Une nouvelle tentative de John Ross (1829) est encore un échec en ce qui concerne le passage du Nord-Ouest, mais l’extrémité la plus septentrionale du continent américain est découverte avec la péninsule de Boothia. Ces échecs relatifs amènent un arrêt provisoire dans la difficile recherche de l’itinéraire vers l’Orient. Elle reprend avec John Franklin, qui part en 1845 avec l’Erebus et le Terror, emportant cinq années de vivres. Mais on a omis de prévoir des rendez-vous annuels pour donner des nouvelles, et l’on saura simplement, par des baleiniers, que l’expédition s’est bien engagée dans le détroit de Lancaster. Elle devait se diriger vers le sud, en longeant la côte occidentale de la péninsule de Boothia. Aucune nouvelle ne parvient plus à son sujet.

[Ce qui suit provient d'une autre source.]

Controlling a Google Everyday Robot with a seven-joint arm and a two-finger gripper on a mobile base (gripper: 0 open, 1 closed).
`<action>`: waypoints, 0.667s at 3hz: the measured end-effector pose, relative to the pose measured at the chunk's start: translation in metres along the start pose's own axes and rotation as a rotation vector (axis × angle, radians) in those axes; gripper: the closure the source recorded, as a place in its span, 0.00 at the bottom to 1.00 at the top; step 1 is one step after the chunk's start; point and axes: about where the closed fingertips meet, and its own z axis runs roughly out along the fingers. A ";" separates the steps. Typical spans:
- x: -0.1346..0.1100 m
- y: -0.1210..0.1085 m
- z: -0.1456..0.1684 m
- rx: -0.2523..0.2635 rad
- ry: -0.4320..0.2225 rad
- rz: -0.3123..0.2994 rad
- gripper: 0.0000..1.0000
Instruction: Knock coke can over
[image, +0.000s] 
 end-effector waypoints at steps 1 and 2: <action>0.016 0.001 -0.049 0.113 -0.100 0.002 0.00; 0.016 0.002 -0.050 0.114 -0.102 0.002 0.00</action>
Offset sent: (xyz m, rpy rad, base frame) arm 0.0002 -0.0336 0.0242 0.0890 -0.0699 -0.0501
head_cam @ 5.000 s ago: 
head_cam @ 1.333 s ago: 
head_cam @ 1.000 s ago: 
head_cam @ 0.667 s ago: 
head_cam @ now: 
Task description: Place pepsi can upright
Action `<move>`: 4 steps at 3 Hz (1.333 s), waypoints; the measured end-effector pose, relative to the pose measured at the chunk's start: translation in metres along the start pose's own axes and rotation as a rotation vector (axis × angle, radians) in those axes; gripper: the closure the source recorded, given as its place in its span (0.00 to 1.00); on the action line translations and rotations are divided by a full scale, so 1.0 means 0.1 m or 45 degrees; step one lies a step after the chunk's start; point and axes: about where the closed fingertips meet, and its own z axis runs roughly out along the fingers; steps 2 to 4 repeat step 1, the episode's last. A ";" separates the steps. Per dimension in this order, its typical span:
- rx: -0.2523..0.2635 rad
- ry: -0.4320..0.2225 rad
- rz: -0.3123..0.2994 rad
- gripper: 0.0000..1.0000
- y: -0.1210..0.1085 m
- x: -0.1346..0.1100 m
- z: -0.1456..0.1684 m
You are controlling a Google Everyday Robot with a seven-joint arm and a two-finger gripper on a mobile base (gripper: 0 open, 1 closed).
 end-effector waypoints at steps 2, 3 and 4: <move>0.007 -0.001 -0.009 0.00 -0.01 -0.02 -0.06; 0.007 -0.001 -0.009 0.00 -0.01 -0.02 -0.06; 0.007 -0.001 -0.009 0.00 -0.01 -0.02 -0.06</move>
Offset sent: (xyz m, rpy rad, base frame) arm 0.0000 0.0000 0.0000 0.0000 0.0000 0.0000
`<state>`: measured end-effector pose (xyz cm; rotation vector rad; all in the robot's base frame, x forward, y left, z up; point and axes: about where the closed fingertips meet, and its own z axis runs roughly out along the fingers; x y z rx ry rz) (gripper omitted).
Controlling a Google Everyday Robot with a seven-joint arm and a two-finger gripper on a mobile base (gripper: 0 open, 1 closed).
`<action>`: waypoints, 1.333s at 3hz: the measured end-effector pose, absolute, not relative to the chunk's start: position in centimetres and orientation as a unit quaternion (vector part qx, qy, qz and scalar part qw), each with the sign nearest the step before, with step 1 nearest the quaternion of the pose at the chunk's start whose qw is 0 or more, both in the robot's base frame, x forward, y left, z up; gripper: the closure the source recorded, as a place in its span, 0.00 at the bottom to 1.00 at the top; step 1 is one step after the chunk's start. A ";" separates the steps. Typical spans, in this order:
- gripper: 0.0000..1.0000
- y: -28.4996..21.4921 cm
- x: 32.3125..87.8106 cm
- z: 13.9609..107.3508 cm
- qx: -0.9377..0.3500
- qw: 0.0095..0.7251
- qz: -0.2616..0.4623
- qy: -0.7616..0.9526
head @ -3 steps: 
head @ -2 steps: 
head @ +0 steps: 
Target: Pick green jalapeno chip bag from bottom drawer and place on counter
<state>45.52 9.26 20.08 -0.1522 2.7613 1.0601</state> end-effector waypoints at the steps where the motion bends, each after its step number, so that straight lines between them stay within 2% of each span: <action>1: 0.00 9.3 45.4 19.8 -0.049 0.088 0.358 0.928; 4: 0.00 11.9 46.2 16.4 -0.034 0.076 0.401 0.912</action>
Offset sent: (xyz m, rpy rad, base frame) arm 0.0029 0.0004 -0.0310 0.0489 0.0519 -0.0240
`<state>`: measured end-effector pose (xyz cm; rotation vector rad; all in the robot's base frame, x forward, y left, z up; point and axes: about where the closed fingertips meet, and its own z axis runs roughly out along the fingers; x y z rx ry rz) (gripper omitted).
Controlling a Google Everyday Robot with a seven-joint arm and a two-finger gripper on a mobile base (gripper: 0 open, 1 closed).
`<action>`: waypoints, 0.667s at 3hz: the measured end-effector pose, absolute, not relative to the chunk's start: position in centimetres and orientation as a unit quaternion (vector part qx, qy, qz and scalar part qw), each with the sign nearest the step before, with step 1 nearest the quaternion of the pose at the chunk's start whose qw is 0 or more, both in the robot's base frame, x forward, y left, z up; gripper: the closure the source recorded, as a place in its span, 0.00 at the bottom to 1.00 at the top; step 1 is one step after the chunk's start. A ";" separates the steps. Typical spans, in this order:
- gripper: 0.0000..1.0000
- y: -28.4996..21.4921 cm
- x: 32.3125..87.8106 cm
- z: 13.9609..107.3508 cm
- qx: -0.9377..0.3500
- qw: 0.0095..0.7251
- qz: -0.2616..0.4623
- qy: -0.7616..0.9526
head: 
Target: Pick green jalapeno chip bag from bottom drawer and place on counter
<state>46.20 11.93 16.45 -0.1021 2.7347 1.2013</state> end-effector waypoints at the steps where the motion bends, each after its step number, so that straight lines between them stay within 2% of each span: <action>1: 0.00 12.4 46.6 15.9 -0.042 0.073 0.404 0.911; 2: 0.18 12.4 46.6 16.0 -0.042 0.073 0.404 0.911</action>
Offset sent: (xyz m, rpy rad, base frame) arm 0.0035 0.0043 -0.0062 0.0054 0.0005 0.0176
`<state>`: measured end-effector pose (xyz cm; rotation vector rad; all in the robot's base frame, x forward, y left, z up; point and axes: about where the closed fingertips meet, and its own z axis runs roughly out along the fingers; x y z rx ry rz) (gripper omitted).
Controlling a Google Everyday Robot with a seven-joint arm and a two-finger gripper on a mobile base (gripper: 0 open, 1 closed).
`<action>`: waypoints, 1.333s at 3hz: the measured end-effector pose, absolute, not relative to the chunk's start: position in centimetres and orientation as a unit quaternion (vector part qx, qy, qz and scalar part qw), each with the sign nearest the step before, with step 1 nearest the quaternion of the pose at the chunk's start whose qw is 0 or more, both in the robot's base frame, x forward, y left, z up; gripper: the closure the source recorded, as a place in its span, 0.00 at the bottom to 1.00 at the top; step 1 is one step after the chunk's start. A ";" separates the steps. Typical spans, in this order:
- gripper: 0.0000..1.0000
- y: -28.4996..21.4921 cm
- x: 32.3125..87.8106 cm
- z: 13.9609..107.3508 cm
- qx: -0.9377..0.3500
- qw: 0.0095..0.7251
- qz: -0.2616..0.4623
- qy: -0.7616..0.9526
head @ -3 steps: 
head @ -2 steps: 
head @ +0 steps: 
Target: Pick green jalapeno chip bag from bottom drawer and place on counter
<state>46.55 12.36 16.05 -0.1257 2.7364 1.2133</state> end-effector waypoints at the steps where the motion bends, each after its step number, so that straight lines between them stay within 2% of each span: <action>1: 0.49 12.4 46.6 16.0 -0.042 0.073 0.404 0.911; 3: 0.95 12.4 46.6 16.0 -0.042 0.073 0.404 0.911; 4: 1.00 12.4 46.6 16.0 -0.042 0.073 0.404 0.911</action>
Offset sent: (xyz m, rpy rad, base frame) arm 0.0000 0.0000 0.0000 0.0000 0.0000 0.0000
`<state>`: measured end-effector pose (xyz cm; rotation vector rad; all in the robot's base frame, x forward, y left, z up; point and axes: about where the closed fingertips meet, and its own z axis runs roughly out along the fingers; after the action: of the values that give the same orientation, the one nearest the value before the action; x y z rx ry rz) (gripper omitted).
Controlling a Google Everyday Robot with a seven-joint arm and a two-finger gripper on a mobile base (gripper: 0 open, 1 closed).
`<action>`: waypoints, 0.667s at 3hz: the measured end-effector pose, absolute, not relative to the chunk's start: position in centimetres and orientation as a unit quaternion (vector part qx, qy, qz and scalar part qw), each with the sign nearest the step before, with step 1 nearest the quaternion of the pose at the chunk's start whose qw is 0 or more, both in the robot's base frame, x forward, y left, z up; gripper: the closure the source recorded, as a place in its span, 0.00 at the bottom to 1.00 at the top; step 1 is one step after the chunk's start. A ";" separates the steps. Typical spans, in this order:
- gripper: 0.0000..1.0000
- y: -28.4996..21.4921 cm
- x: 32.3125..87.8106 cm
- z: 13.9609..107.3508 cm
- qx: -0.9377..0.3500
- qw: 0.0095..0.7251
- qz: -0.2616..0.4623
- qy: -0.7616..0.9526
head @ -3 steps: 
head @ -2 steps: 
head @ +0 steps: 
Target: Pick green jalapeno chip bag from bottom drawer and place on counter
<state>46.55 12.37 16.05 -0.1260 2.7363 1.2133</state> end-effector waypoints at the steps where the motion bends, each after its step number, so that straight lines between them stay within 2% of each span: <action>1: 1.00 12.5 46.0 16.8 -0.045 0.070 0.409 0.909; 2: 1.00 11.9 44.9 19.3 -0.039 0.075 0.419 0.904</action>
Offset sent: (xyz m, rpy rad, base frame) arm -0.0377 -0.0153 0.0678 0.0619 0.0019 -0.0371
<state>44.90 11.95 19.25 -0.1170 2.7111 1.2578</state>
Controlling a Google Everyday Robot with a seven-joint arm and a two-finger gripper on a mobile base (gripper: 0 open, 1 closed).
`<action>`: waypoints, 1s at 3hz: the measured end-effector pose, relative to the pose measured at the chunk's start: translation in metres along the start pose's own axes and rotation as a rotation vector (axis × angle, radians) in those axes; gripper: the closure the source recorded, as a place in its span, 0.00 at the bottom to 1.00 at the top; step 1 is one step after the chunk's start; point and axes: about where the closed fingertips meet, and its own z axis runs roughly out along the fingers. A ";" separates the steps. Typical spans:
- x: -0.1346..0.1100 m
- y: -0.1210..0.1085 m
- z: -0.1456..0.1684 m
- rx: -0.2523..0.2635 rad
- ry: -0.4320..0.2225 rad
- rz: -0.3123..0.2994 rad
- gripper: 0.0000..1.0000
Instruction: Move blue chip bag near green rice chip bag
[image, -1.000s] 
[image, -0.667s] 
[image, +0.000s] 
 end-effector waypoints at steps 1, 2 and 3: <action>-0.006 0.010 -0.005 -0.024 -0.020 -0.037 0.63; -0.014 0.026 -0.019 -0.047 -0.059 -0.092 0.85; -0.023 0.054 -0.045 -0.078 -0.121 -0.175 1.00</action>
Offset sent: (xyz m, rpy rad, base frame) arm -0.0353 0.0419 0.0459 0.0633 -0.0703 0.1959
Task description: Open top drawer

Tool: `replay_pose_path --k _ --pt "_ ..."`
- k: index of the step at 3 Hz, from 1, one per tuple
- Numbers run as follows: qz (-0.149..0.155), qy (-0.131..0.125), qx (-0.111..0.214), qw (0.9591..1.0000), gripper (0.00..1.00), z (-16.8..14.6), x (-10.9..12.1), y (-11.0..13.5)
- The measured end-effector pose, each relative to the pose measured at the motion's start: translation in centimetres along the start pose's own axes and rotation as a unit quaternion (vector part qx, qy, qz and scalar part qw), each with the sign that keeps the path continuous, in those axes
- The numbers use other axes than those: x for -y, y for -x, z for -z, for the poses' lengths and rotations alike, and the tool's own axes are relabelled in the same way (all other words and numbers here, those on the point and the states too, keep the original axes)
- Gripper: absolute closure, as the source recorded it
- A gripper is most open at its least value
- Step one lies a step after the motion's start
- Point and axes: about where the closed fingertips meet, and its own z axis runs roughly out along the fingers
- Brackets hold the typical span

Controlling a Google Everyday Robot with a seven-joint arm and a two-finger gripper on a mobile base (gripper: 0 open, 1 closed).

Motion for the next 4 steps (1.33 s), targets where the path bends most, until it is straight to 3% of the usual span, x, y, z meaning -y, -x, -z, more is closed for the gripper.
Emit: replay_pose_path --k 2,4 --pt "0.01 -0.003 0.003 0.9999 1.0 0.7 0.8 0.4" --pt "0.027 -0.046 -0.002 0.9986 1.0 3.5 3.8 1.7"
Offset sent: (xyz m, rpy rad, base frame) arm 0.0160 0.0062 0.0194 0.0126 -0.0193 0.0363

Cette disparition mystérieuse engendre un grand nombre d’expéditions de secours, qui vont faire, elles-mêmes, progresser beaucoup la connaissance de l’Arctique. En 1850, sur l’Investigator, Robert McClure (1807-1873), parti de l’océan Pacifique, longe la mer de Beaufort, mais ne peut franchir le détroit séparant la terre Victoria de l’île de Banks. Reparti en juillet 1851, McClure contourne cette dernière et doit encore hiverner sur sa côte nord. En 1852, il effectue un raid vers l’île Melville. En 1853, enfin, une expédition de secours venue de l’est le rejoint. Si l’Investigator doit être abandonné, le passage du Nord-Ouest est reconnu.

Le sort de Franklin n’en restait pas moins obscur. Il faudra attendre 1859 pour que l’expédition de Francis Leopold McClintock (1819-1907) recueille chez les Esquimaux de l’île du Roi-Guillaume quelques objets ayant appartenu à Franklin et un rapport laconique mentionnant la mort du chef de l’expédition en 1847. Pour cinquante années encore, le passage du Nord-Ouest apparaîtra comme à peu près impossible à franchir : enfin, Amundsen*, sur un très petit navire, le Gjøa, réussit à joindre l’Atlantique à la mer de Beaufort, à travers le dédale de l’archipel arctique (1903-1906). En 1944, un navire canadien, le Saint-Roch, franchit le passage en une seule saison. Les possibilités économiques du passage du Nord-Ouest sont enfin révélées en 1969, par l’exploit du gigantesque pétrolier brise-glace Manhattan. Ce navire américain, long de 306 m, a été conçu pour démontrer qu’on pouvait transporter le pétrole des immenses gisements de l’Alaska septentrional vers les grands centres de consommation de l’est de l’Amérique. Recherchant systématiquement les difficultés, il emprunte les détroits de Lancaster, de Melville et du Prince-de-Galles, et joint la Pennsylvanie et la baie de Prudhoe en moins d’un mois.